### Your assignment
Reproduce exactly, and only, the lines below from the one containing "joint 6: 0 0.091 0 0" through the one containing "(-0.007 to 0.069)".

Dataset items:
== Segment start ==
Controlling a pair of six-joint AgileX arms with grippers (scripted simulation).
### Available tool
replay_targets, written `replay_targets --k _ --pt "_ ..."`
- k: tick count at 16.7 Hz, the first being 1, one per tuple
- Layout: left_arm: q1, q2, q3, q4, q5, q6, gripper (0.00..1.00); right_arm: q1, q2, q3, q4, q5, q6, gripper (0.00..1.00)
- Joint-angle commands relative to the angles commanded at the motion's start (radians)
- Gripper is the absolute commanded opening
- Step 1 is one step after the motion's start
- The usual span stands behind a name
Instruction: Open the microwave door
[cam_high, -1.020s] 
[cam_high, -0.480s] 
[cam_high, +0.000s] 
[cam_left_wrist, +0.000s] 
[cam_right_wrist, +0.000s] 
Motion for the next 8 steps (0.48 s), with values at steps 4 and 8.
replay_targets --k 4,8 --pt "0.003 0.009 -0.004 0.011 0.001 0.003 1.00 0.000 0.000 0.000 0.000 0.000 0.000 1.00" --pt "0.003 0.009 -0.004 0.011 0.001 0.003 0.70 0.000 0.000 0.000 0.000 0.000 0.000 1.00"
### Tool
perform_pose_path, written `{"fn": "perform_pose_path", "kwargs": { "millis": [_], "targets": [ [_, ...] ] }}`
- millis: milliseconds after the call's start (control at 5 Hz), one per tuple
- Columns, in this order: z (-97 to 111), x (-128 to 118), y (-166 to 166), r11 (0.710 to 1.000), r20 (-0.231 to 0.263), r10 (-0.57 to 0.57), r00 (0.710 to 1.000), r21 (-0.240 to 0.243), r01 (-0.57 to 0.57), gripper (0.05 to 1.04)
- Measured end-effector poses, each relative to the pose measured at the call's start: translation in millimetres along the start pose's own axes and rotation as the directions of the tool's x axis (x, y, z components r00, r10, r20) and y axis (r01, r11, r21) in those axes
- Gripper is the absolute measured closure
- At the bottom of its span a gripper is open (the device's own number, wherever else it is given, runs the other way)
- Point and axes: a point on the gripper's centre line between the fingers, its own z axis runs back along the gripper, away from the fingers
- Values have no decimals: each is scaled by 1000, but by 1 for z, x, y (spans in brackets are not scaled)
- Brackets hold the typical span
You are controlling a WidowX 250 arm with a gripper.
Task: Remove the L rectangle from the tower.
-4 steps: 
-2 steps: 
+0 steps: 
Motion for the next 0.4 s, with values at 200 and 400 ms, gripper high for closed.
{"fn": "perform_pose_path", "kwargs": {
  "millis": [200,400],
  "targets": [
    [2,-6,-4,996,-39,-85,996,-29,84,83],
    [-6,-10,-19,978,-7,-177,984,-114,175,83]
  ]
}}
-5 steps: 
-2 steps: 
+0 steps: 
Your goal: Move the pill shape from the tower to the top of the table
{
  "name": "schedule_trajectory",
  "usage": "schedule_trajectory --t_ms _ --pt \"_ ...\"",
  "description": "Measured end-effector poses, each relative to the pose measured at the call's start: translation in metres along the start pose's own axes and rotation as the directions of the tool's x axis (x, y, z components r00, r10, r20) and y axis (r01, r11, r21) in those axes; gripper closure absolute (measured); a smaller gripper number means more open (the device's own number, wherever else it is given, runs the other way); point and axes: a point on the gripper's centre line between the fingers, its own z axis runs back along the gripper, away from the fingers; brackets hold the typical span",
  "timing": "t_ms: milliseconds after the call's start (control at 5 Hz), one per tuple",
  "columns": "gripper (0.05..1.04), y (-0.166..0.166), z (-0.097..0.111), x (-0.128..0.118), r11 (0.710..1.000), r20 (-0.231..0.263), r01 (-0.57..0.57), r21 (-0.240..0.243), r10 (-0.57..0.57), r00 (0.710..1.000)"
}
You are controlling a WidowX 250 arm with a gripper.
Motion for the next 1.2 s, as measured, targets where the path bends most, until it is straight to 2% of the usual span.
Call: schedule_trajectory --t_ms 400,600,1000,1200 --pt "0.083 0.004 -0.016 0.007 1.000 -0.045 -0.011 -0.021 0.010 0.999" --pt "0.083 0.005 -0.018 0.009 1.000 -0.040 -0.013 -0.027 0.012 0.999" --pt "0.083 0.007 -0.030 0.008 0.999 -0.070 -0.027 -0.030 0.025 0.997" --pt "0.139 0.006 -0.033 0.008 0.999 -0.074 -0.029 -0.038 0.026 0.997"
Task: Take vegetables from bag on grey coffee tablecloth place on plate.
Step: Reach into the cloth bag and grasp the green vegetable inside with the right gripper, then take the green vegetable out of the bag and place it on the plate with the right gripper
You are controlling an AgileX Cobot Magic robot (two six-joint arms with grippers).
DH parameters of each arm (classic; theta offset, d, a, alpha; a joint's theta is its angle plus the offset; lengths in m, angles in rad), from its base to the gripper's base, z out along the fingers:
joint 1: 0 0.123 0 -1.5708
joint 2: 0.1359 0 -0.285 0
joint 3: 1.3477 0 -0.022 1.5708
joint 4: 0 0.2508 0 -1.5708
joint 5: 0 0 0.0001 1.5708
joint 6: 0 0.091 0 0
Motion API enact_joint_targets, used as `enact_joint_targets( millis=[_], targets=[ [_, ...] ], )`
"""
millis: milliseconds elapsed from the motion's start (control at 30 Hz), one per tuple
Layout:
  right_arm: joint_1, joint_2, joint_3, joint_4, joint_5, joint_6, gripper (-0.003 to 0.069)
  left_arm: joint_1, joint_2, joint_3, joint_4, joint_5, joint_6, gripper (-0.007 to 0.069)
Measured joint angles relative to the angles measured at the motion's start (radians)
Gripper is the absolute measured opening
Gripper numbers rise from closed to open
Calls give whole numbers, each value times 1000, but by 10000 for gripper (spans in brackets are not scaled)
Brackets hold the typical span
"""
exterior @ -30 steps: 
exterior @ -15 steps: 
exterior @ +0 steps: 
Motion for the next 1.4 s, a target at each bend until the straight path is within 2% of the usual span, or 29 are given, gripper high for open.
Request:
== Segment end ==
### Solution to this task
joint 6: 0 0.091 0 0
Motion API enact_joint_targets, used as `enact_joint_targets( millis=[_], targets=[ [_, ...] ], )`
"""
millis: milliseconds elapsed from the motion's start (control at 30 Hz), one per tuple
Layout:
  right_arm: joint_1, joint_2, joint_3, joint_4, joint_5, joint_6, gripper (-0.003 to 0.069)
  left_arm: joint_1, joint_2, joint_3, joint_4, joint_5, joint_6, gripper (-0.007 to 0.069)

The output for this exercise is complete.